Как-то, говоря о кинематографической смене, Наталья Борисовна посетовала: «Я столько смотрю дипломных работ, и все как-то мне…» Она не сказала «плохо», «не нравится», и, однако, было понятно чувство неудовлетворенности. Ей было с чем сравнивать. Талант расцветает, когда тому способствует дух времени и конкуренции.
Рязанцева сама училась во ВГИКе у мэтра сценарного дела Евгения Габриловича. Там же учились Владимир Валуцкий, Павел Финн и Геннадий Шпаликов, ставший ее первым мужем. Это была очень красивая пара. Рядом — Лариса Шепитько и Элем Климов (еще одна культовая пара), Андрей Тарковский и другие: генерация «детей войны» и «цветов оттепели». Их брак со Шпаликовым оказался «экспериментальным», студенческим: он быстро распался при столкновении с бытом, но при этом были любовь и, что не менее важно, чувство товарищества и поколенческой общности. Они вели богемную жизнь, а параллельно шла творческая: одно подпитывало другое. При этом смягчение общей атмосферы не исключало и доносов, и политических дел. Курс, на котором училась Рязанцева, разогнали. Ее сверстники мужали и закалялись не в тепличных условиях, и все же в кинематограф хлынула мощная новая волна.
В фильмографии Рязанцевой 18 фильмов, из них три выдающихся. Два из них сняты режиссерами-женщинами — «Крылья» Ларисы Шепитько и «Долгие проводы» Киры Муратовой. Третий — «Чужие письма» — поставил Илья Авербах, второй муж Рязанцевой и утонченный мастер «ленинградской школы». Во всех трех — пронзительные женские образы. Сегодняшний бум феминизма словно бы и не замечает сделанного женщинами в кинематографе еще несколько десятилетий назад. Тогда «женский взгляд» не обсуждался как альтернатива мужскому, критерием был талант, и только он. Рязанцева отвечала этому критерию стопроцентно.
Значение ее работы для кино, не только российского, не только оттепельного, чрезвычайно. Ее чуткость к реалиям, ее жесткая и точная манера письма, ее моральная непреклонность («Нельзя читать чужие письма!») во многом определили художественный стиль времени. Казалось, что в последние годы она существует незаметно, ведь ее эпоха — шестидесятые-семидесятые, Шпаликов, Шепитько, Авербах, Муратова — прошла. Но именно верность эпохе и ее культам стала ее формой независимости.

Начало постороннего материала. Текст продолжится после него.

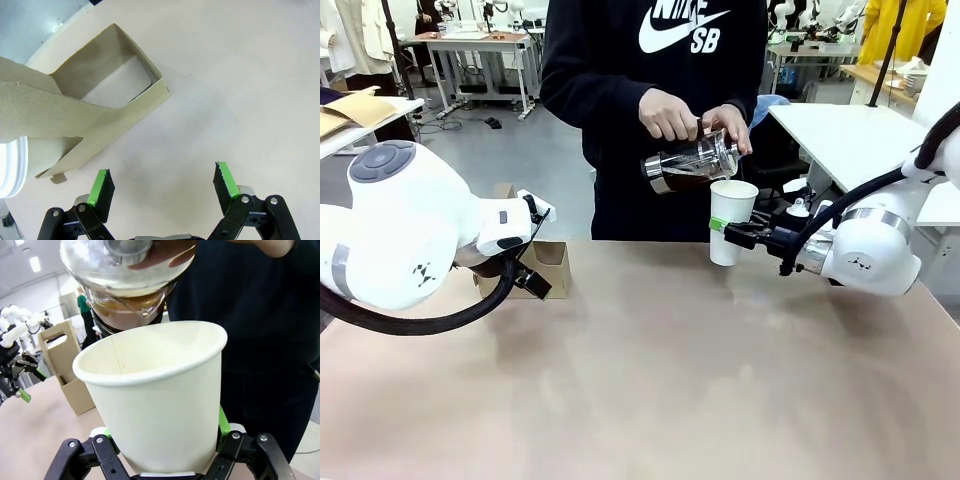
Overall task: Pour a drink into a cup and package it in a carrier.
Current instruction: When a person places the Paper Cup Lid on the 600 ml Paper Cup , lift the 600 ml Paper Cup.
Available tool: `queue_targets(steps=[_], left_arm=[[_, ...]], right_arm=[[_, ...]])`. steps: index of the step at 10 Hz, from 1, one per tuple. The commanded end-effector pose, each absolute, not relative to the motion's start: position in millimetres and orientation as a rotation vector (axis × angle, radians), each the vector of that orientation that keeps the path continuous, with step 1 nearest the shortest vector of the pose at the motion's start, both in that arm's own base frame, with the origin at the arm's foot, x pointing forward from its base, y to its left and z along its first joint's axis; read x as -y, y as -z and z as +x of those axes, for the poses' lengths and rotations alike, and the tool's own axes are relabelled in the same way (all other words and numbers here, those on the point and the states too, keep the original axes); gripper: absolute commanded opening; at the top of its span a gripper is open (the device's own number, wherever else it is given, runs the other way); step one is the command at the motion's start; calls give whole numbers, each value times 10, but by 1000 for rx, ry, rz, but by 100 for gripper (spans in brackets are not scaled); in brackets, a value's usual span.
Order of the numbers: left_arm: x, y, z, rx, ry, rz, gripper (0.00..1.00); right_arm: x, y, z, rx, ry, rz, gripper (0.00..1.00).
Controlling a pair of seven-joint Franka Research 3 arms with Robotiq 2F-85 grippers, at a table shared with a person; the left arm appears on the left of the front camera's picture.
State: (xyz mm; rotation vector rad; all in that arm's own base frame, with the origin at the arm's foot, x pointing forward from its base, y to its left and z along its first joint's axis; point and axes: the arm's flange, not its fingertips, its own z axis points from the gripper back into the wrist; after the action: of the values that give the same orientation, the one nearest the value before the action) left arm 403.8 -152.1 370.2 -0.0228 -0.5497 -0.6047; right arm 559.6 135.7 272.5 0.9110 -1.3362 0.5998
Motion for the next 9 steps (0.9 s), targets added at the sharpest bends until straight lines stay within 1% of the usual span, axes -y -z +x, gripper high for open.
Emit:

Когда радикально менялись время, культура и стиль, Рязанцева хранила благородный консерватизм. Мы оказались с ней на Венецианском фестивале 1988 года. Она была членом официального жюри, которое наградило за сценарий фильм «Женщины на грани нервного срыва» Педро Альмодовара. Он еще не был классиком, и Рязанцева назвала его «Бунюэлем для бедных». И еще сказала: «В этом фильме есть один гениальный эпизод, но у нас же нет такого приза, пришлось отдать за весь сценарий…»
Ей ничего не стоило признаться в том, например, что ей чужд и несимпатичен общий любимец Сергей Параджанов, с которым оказалась в непосредственной близости на том самом Венецианском фестивале. Но это она могла сказать в интервью, когда ее спрашивали, поскольку была человеком прямым. Однако мнений своих никому не навязывала. Она могла многое оценить, но полюбить — это совсем другое дело: «Я не слишком люблю американское кино… То есть его никогда не хочется пересматривать, оно очень хорошо сделано, но поскольку сразу все знаешь… Но они замечательно превратили это в индустрию. У нас такого, конечно, не будет, но, может, и слава богу».
С Натальей Рязанцевой ушла аура «ленинградской школы» и того кино, которое было советским и антисоветским одновременно. Может, потому оно и живет, и даже сейчас, когда все, кажется, потеряло ценность, хватает за душу.